(Collection entries)

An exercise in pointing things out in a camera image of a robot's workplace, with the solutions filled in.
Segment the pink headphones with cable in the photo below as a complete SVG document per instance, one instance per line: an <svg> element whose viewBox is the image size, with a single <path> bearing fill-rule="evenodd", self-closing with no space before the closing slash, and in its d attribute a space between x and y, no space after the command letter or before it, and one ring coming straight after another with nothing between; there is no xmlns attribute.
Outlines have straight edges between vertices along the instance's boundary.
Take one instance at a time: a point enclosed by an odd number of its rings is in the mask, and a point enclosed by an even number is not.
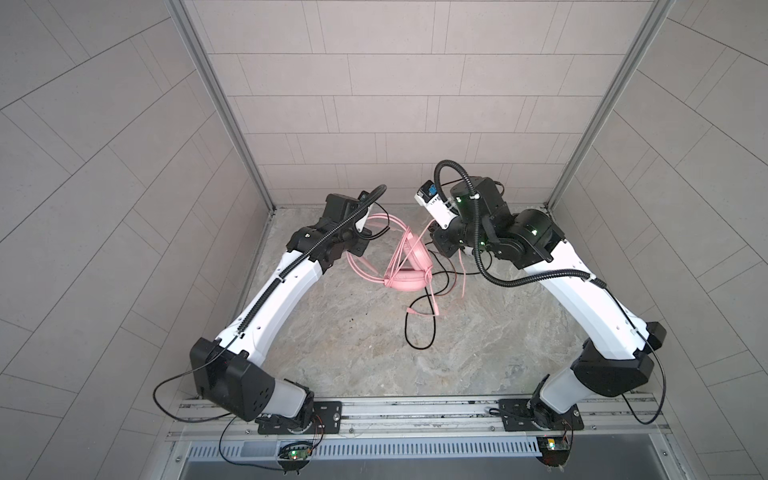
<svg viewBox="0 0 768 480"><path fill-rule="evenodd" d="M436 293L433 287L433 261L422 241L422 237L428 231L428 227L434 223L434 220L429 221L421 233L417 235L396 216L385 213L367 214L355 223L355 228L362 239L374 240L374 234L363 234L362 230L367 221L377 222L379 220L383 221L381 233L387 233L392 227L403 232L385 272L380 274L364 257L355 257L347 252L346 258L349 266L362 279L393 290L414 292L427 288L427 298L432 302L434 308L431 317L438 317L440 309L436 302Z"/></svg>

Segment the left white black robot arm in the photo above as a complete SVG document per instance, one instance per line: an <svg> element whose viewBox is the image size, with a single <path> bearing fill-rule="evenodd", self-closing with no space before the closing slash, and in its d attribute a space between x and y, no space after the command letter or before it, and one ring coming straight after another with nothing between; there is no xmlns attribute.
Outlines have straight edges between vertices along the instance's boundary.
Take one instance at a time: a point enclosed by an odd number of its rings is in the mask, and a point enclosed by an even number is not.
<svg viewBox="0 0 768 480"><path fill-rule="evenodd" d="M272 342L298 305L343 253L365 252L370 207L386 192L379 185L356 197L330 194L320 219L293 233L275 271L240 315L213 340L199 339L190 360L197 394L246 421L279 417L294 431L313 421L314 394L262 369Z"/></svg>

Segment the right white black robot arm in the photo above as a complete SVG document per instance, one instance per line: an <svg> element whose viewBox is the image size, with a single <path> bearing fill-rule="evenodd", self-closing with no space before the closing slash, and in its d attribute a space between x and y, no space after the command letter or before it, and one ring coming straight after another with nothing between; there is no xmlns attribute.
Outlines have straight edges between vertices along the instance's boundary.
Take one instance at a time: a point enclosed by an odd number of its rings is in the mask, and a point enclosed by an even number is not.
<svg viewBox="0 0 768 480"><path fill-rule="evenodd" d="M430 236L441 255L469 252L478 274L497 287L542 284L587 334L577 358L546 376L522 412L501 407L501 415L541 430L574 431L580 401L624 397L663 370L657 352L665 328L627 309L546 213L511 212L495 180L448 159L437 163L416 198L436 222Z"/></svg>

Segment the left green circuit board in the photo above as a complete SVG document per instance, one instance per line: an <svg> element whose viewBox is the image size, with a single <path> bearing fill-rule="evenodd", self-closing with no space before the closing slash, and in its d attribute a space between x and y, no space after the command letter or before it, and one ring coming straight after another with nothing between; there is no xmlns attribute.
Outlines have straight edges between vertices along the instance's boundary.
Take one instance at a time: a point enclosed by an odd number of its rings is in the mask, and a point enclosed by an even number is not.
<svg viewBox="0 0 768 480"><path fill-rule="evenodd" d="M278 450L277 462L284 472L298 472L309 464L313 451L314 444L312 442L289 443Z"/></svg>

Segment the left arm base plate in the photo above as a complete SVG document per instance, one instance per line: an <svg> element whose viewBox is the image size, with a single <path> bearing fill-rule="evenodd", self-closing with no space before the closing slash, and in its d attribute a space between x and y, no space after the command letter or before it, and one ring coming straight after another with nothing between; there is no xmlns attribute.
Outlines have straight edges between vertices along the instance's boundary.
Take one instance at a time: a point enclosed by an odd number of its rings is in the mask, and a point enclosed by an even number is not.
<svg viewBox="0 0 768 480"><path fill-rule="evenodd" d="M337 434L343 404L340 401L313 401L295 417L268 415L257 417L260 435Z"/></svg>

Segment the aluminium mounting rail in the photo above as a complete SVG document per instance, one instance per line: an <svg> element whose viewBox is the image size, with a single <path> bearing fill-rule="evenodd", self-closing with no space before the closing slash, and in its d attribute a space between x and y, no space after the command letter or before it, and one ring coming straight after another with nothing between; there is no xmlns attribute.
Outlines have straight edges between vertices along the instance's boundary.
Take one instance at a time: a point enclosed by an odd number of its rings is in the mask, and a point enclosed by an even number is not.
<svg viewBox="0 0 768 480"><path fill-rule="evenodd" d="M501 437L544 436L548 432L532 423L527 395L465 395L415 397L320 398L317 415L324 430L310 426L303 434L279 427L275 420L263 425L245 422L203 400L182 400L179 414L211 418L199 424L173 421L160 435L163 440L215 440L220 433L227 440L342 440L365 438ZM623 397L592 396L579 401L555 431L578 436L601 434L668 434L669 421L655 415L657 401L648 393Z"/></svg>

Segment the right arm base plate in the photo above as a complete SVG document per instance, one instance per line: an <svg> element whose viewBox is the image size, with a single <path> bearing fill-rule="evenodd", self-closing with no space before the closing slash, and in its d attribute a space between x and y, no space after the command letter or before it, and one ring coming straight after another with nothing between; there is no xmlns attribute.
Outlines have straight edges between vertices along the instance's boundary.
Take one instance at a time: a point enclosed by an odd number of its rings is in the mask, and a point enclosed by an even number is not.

• TASK DETAILS: Omitting all pictures, reproduce the records above in their entirety.

• RESPONSE TO THIS EXERCISE:
An exercise in pointing things out in a camera image of a robot's workplace, with the solutions filled in.
Segment the pink headphones with cable in the photo below as a complete SVG document per instance, one instance per line: an <svg> element whose viewBox is the image size, with a single <path> bearing fill-rule="evenodd", self-closing with no space before the closing slash, and in its d attribute a space between x and y, no space after the command letter or before it, and one ring coming straight after another with nothing between; there is no xmlns attribute.
Outlines have straight edges between vertices along the instance's boundary.
Take one instance at a time: a point enclosed by an odd number of its rings is in the mask, and a point enclosed by an even number is not.
<svg viewBox="0 0 768 480"><path fill-rule="evenodd" d="M436 293L433 287L433 261L422 241L422 237L428 231L428 227L434 223L434 220L429 221L421 233L417 235L396 216L385 213L367 214L355 223L355 228L362 239L374 240L374 234L363 234L362 230L367 221L377 222L379 220L383 221L381 233L387 233L392 227L403 232L385 272L380 274L364 257L355 257L347 252L346 258L349 266L362 279L393 290L414 292L427 288L427 298L432 302L434 308L431 317L438 317L440 309L436 302Z"/></svg>

Segment the left white black robot arm in the photo above as a complete SVG document per instance, one instance per line: an <svg> element whose viewBox is the image size, with a single <path> bearing fill-rule="evenodd", self-closing with no space before the closing slash, and in its d attribute a space between x and y, no space after the command letter or before it, and one ring coming straight after another with nothing between; there is no xmlns attribute.
Outlines have straight edges between vertices along the instance's boundary.
Take one instance at a time: a point enclosed by an odd number of its rings is in the mask, and a point enclosed by an even number is not.
<svg viewBox="0 0 768 480"><path fill-rule="evenodd" d="M272 342L298 305L343 253L365 252L370 207L386 192L379 185L356 197L330 194L320 219L293 233L275 271L240 315L213 340L199 339L190 360L197 394L246 421L279 417L294 431L313 421L314 394L262 369Z"/></svg>

Segment the right white black robot arm in the photo above as a complete SVG document per instance, one instance per line: an <svg> element whose viewBox is the image size, with a single <path> bearing fill-rule="evenodd", self-closing with no space before the closing slash, and in its d attribute a space between x and y, no space after the command letter or before it, and one ring coming straight after another with nothing between; there is no xmlns attribute.
Outlines have straight edges between vertices along the instance's boundary.
Take one instance at a time: a point enclosed by an odd number of its rings is in the mask, and a point enclosed by an even number is not.
<svg viewBox="0 0 768 480"><path fill-rule="evenodd" d="M430 236L441 255L469 252L478 274L497 287L542 284L587 334L577 358L546 376L522 412L501 407L501 415L541 430L574 431L580 401L624 397L663 370L657 352L665 328L627 309L546 213L511 212L495 180L448 159L437 163L416 198L436 222Z"/></svg>

Segment the left green circuit board in the photo above as a complete SVG document per instance, one instance per line: an <svg> element whose viewBox is the image size, with a single <path> bearing fill-rule="evenodd", self-closing with no space before the closing slash, and in its d attribute a space between x and y, no space after the command letter or before it, and one ring coming straight after another with nothing between; there is no xmlns attribute.
Outlines have straight edges between vertices along the instance's boundary.
Take one instance at a time: a point enclosed by an odd number of its rings is in the mask, and a point enclosed by an even number is not.
<svg viewBox="0 0 768 480"><path fill-rule="evenodd" d="M278 450L277 462L284 472L298 472L309 464L313 451L314 444L312 442L289 443Z"/></svg>

Segment the left arm base plate in the photo above as a complete SVG document per instance, one instance per line: an <svg> element whose viewBox is the image size, with a single <path> bearing fill-rule="evenodd", self-closing with no space before the closing slash, and in its d attribute a space between x and y, no space after the command letter or before it, and one ring coming straight after another with nothing between; there is no xmlns attribute.
Outlines have straight edges between vertices along the instance's boundary.
Take one instance at a time: a point enclosed by an odd number of its rings is in the mask, and a point enclosed by an even number is not.
<svg viewBox="0 0 768 480"><path fill-rule="evenodd" d="M337 434L343 404L340 401L313 401L295 417L268 415L257 417L260 435Z"/></svg>

Segment the aluminium mounting rail in the photo above as a complete SVG document per instance, one instance per line: an <svg> element whose viewBox is the image size, with a single <path> bearing fill-rule="evenodd", self-closing with no space before the closing slash, and in its d attribute a space between x and y, no space after the command letter or before it, and one ring coming straight after another with nothing between; there is no xmlns attribute.
Outlines have straight edges between vertices along the instance's boundary.
Take one instance at a time: a point enclosed by an odd number of its rings is in the mask, and a point enclosed by an even number is not.
<svg viewBox="0 0 768 480"><path fill-rule="evenodd" d="M501 437L544 436L548 432L532 423L527 395L465 395L415 397L320 398L317 415L324 430L310 426L303 434L279 427L275 420L263 425L245 422L203 400L182 400L179 414L211 418L199 424L173 421L160 435L163 440L215 440L220 433L227 440L342 440L365 438ZM623 397L592 396L579 401L555 431L578 436L601 434L668 434L669 421L655 415L657 401L648 393Z"/></svg>

Segment the right arm base plate in the photo above as a complete SVG document per instance, one instance per line: an <svg> element whose viewBox is the image size, with a single <path> bearing fill-rule="evenodd", self-closing with no space before the closing slash, and in its d attribute a space between x and y, no space after the command letter or before it, and one ring coming straight after another with nothing between; there is no xmlns attribute.
Outlines have straight edges between vertices along the instance's boundary.
Take one instance at a time: a point enclosed by an odd number of its rings is in the mask, and a point enclosed by an even number is not.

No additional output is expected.